Task objective »
Reproduce the following material exactly, including every line.

Data section »

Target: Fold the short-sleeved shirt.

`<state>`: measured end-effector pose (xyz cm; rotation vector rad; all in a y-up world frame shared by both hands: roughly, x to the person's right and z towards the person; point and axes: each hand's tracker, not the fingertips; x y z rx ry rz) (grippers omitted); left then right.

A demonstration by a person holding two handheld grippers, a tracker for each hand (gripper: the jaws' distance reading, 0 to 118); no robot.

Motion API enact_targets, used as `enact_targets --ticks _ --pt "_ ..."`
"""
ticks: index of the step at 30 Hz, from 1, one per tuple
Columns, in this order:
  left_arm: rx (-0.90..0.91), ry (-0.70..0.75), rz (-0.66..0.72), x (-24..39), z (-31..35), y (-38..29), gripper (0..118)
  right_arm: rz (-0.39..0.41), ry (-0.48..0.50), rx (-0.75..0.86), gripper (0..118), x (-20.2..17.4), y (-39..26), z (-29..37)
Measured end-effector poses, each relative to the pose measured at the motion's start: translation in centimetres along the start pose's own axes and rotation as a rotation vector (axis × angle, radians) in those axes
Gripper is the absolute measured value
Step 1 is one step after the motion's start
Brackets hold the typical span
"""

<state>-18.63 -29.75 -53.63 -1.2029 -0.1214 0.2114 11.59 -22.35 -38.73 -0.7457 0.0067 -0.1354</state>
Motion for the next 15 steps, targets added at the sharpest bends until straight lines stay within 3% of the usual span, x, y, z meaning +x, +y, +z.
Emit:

Result of the task »
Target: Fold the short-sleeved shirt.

`<state>`: measured end-effector pose (xyz cm; rotation vector rad; all in a y-up world frame shared by both hands: roughly, x to the person's right and z towards the person; point and axes: each hand's tracker, not the fingertips; x y z rx ry rz) (grippers omitted); left then right.

A demonstration by a person holding two handheld grippers, a tracker for each hand (gripper: the jaws' distance reading, 0 to 118); no robot.

Motion API enact_targets, used as `enact_targets --ticks _ --pt "_ ..."`
"""
ticks: index of the step at 30 Hz, from 1, one per tuple
Columns, in this order:
  left_arm: rx (-0.90..0.91), ry (-0.70..0.75), rz (-0.66..0.72), x (-24..39), z (-31..35), y (-38..29), gripper (0..118)
  right_arm: rz (-0.39..0.41), ry (-0.48..0.50), rx (-0.75..0.86), gripper (0..118), x (-20.2..17.4), y (-39..26), z (-29..37)
Measured end-effector poses, each relative to the pose measured at the motion's start: translation in centimetres along the start pose's own axes and rotation as a rotation vector (axis × angle, radians) in those axes
Gripper is the absolute measured value
Step 1 is one step after the motion's start
Brackets hold the typical span
"""

<state>-18.63 -29.75 -53.63 -1.2029 -0.1214 0.2114 11.59 -22.35 -38.73 -0.7457 0.0067 -0.1354</state>
Motion for the next 15 steps, targets added at the sharpest bends until straight lines stay within 3% of the usual span, x, y, z meaning +x, +y, +z.
Emit:

This output is now finished.